**Directions**
Each entry below is to be duplicated verbatim.

**Recorded data**
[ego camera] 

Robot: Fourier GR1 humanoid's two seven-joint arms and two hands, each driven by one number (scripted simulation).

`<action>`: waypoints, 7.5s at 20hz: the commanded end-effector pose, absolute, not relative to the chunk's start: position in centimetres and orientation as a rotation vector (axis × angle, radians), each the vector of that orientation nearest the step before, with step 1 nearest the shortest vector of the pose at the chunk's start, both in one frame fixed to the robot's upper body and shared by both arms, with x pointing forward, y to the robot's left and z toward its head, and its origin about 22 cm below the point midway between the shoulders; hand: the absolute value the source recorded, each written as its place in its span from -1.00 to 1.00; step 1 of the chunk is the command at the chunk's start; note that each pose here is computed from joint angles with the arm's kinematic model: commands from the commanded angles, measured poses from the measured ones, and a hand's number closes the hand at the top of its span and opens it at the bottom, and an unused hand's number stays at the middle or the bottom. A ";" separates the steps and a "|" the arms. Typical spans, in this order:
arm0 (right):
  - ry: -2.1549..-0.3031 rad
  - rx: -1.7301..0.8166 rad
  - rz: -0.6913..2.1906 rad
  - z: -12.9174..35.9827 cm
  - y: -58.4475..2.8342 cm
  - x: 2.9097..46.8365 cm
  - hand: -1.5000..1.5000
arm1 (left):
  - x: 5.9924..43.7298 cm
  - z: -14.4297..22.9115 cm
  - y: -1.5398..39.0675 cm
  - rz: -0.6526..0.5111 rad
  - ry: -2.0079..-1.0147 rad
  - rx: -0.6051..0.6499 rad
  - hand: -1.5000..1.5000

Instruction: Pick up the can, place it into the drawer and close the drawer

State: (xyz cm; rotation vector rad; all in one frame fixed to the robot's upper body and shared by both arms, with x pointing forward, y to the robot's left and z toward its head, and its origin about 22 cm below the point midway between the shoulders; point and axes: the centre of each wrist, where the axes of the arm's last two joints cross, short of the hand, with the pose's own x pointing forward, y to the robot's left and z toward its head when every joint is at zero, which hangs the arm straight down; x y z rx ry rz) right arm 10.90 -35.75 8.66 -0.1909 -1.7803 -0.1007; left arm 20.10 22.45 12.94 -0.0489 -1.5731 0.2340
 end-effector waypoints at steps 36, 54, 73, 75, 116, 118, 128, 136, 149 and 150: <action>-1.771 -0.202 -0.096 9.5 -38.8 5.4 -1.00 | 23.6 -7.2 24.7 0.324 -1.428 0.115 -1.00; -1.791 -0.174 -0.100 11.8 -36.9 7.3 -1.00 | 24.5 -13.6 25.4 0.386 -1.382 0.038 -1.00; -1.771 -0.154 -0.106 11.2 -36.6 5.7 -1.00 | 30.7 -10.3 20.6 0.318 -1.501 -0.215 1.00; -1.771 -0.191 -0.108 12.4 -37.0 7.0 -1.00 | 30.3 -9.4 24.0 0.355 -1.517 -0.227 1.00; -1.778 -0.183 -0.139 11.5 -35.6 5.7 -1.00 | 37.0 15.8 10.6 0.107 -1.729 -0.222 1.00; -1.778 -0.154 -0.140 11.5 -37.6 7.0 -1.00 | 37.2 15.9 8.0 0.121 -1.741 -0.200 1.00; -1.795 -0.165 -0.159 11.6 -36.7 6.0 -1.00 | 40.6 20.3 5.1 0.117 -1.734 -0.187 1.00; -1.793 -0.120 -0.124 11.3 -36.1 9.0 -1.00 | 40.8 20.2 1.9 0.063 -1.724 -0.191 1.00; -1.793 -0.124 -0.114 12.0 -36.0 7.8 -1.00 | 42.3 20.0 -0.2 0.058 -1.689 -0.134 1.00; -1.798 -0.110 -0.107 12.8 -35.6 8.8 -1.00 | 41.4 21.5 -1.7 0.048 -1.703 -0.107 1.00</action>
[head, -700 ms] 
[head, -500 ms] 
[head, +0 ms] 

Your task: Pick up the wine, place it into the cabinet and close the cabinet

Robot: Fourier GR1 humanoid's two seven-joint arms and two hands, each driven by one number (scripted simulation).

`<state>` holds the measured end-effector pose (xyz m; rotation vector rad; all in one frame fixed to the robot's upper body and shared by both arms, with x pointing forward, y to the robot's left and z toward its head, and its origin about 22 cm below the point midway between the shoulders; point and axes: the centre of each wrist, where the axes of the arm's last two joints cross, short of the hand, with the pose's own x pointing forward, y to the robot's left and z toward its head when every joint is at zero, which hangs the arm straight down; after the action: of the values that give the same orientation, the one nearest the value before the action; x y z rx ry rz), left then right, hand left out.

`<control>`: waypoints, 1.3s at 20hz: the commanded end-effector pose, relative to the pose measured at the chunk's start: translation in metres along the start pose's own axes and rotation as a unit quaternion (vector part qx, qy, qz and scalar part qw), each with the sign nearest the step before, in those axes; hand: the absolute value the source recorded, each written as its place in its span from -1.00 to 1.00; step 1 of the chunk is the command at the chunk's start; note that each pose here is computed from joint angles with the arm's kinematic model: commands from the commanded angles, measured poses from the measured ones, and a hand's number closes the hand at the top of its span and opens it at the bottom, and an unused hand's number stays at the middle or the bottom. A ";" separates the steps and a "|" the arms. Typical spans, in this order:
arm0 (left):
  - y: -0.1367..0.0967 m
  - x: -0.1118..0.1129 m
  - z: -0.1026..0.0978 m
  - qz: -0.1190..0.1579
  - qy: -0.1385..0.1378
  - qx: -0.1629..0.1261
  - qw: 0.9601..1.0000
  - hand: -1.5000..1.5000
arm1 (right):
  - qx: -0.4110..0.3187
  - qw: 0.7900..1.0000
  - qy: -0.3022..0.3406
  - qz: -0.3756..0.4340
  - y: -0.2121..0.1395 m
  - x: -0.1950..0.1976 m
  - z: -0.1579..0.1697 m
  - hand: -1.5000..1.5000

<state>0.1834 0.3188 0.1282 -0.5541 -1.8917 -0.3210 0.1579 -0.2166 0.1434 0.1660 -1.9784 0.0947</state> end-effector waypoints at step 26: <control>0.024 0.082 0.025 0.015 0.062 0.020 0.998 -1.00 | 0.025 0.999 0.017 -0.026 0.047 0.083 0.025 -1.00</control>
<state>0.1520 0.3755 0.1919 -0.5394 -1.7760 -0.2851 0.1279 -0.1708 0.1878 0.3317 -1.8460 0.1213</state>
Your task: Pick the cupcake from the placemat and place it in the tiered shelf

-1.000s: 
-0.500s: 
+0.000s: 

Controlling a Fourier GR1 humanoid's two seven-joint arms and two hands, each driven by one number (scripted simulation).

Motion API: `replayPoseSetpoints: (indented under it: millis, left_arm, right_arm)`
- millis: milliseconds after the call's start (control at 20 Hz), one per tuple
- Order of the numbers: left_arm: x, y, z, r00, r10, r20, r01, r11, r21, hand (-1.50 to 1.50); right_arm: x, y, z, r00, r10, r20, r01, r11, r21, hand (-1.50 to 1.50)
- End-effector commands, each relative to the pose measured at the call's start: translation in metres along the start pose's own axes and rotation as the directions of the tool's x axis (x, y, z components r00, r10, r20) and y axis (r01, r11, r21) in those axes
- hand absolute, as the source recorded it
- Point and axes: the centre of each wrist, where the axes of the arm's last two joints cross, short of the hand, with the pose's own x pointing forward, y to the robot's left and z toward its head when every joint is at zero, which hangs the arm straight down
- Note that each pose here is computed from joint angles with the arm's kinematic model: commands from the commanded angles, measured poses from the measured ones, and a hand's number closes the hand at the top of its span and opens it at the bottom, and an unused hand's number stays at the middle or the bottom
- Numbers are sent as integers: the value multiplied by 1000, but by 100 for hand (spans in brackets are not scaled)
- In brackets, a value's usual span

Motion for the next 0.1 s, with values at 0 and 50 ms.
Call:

**Response to the exercise**
[ego camera] 

Robot: Fourier GR1 humanoid's two seven-joint arms and two hands, each driven by one number (scripted simulation).

`<action>`: waypoints, 7.5s at 20hz: the commanded end-effector pose, absolute, not relative to the chunk's start: position in centimetres and orientation as a rotation vector (axis × angle, radians), each the vector of that orientation nearest the step before, with step 1 nearest the shortest vector of the pose at the chunk's start, both in one frame fixed to the robot's upper body and shared by both arms, with x pointing forward, y to the robot's left and z toward its head, and its origin about 22 cm below the point midway between the shoulders; hand: the absolute value the source recorded, each written as its place in its span from -1.00 to 1.00; step 1 of the chunk is the command at the chunk's start; note that each pose here is computed from joint angles with the arm's kinematic model: commands from the commanded angles, measured poses from the measured ones, and a hand's number closes the hand at the top of its span and opens it at the bottom, and an unused hand's number stays at the middle or the bottom. A ";" separates the steps and a "|" the arms. Typical spans, in this order:
arm0 (right):
  - ry: -2.1549..-0.3031 rad
  - rx: -1.7301..0.8166 rad
  - rz: -0.6913..2.1906 rad
  - z: -12.9174..35.9827 cm
  - y: -58.4475..2.8342 cm
  - x: 2.9097..46.8365 cm
  - hand: -1.5000..1.5000
arm1 (left):
  - x: 5.9924..43.7298 cm
  - z: -14.4297..22.9115 cm
  - y: -1.5398..39.0675 cm
  - rz: -0.6526..0.5111 rad
  - ry: -2.0079..-1.0147 rad
  - rx: -0.6051..0.6499 rad
  - hand: -1.5000..1.5000

Instruction: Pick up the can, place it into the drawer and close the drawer

State: (xyz cm; rotation vector rad; all in one frame fixed to the robot's upper body and shared by both arms, with x pointing forward, y to the robot's left and z toward its head, and its origin about 22 cm below the point midway between the shoulders; point and axes: the centre of each wrist, where the axes of the arm's last two joints cross, short of the hand, with the pose's own x pointing forward, y to the robot's left and z toward its head when every joint is at zero, which hangs the arm straight down; x y z rx ry rz) right arm 10.90 -35.75 8.66 -0.1909 -1.7803 -0.1007; left arm 20.10 22.45 12.94 -0.0489 -1.5731 0.2340
 end-effector waypoints at steps 36, 54, 73, 75, 116, 118, 128, 136, 149 and 150: <action>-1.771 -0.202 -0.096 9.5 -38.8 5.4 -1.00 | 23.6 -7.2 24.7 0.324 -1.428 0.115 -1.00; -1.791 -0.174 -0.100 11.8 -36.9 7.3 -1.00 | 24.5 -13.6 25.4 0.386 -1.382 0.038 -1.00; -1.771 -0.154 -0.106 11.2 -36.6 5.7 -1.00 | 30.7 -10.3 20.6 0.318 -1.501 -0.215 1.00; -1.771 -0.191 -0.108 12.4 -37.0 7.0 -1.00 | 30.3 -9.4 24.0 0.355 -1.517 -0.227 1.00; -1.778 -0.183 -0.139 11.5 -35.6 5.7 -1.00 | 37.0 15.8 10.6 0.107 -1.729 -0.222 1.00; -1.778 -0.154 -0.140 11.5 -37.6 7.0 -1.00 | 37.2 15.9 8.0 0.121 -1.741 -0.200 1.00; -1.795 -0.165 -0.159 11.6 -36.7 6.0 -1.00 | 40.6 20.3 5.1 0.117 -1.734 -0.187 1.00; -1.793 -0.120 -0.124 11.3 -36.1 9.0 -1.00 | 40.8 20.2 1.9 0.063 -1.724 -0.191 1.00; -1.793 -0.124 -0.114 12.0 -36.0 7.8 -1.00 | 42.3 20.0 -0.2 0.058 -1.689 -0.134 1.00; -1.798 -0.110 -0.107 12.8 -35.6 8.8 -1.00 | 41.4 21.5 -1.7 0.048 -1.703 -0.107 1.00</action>
[head, -700 ms] 
[head, -500 ms] 
[head, +0 ms] 

Your task: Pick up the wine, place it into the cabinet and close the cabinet

Robot: Fourier GR1 humanoid's two seven-joint arms and two hands, each driven by one number (scripted simulation).

`<state>` holds the measured end-effector pose (xyz m; rotation vector rad; all in one frame fixed to the robot's upper body and shared by both arms, with x pointing forward, y to the robot's left and z toward its head, and its origin about 22 cm below the point midway between the shoulders; point and axes: the centre of each wrist, where the axes of the arm's last two joints cross, short of the hand, with the pose's own x pointing forward, y to the robot's left and z toward its head when every joint is at zero, which hangs the arm straight down; after the action: of the values that give the same orientation, the one nearest the value before the action; x y z rx ry rz), left then right, hand left out.

`<control>`: waypoints, 1.3s at 20hz: the commanded end-effector pose, relative to the pose measured at the chunk's start: translation in metres along the start pose's own axes and rotation as a unit quaternion (vector part qx, qy, qz and scalar part qw), each with the sign nearest the step before, in those axes; hand: the absolute value the source recorded, each written as its place in its span from -1.00 to 1.00; step 1 of the chunk is the command at the chunk's start; note that each pose here is computed from joint angles with the arm's kinematic model: commands from the commanded angles, measured poses from the measured ones, and a hand's number closes the hand at the top of its span and opens it at the bottom, and an unused hand's number stays at the middle or the bottom. A ";" separates the steps and a "|" the arms. Typical spans, in this order:
arm0 (left):
  - y: -0.1367..0.0967 m
  - x: -0.1118..0.1129 m
  - z: -0.1026..0.0978 m
  - qz: -0.1190..0.1579
  - qy: -0.1385..0.1378
  - qx: -0.1629..0.1261
  - qw: 0.9601..1.0000
  - hand: -1.5000..1.5000
arm1 (right):
  - qx: -0.4110..0.3187
  - qw: 0.7900..1.0000
  - qy: -0.3022..0.3406
  - qz: -0.3756..0.4340
  - y: -0.2121..0.1395 m
  - x: -0.1950..0.1976 m
  - z: -0.1579..0.1697 m
  - hand: -1.5000..1.5000

<state>0.1834 0.3188 0.1282 -0.5541 -1.8917 -0.3210 0.1579 -0.2166 0.1434 0.1660 -1.9784 0.0947</state> end-effector waypoints at step 26: <control>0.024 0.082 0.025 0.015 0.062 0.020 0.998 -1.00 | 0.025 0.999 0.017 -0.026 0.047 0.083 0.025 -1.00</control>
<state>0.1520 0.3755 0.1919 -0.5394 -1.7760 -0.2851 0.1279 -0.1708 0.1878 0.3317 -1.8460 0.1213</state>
Your task: Pick the cupcake from the placemat and place it in the tiered shelf

-1.000s: 
-0.500s: 
+0.000s: 

Controlling a Fourier GR1 humanoid's two seven-joint arms and two hands, each driven by one number (scripted simulation).

Motion API: `replayPoseSetpoints: (indented under it: millis, left_arm, right_arm)`
- millis: milliseconds after the call's start (control at 20 Hz), one per tuple
- Order of the numbers: left_arm: x, y, z, r00, r10, r20, r01, r11, r21, hand (-1.50 to 1.50); right_arm: x, y, z, r00, r10, r20, r01, r11, r21, hand (-1.50 to 1.50)
- End-effector commands, each relative to the pose measured at the call's start: translation in metres along the start pose's own axes and rotation as the directions of the tool's x axis (x, y, z components r00, r10, r20) and y axis (r01, r11, r21) in those axes
- hand absolute, as the source recorded it
- Point and axes: the centre of each wrist, where the axes of the arm's last two joints cross, short of the hand, with the pose's own x pointing forward, y to the robot's left and z toward its head when every joint is at zero, which hangs the arm straight down
- Note that each pose here is computed from joint angles with the arm's kinematic model: commands from the commanded angles, measured poses from the measured ones, and a hand's number closes the hand at the top of its span and opens it at the bottom, and an unused hand's number stays at the middle or the bottom
- Numbers are sent as integers: the value multiplied by 1000, but by 100 for hand (spans in brackets are not scaled)
- In brackets, a value's usual span

Motion for the next 0.1 s, with values at 0 and 50 ms.
Call:

Nothing further remains in this exercise.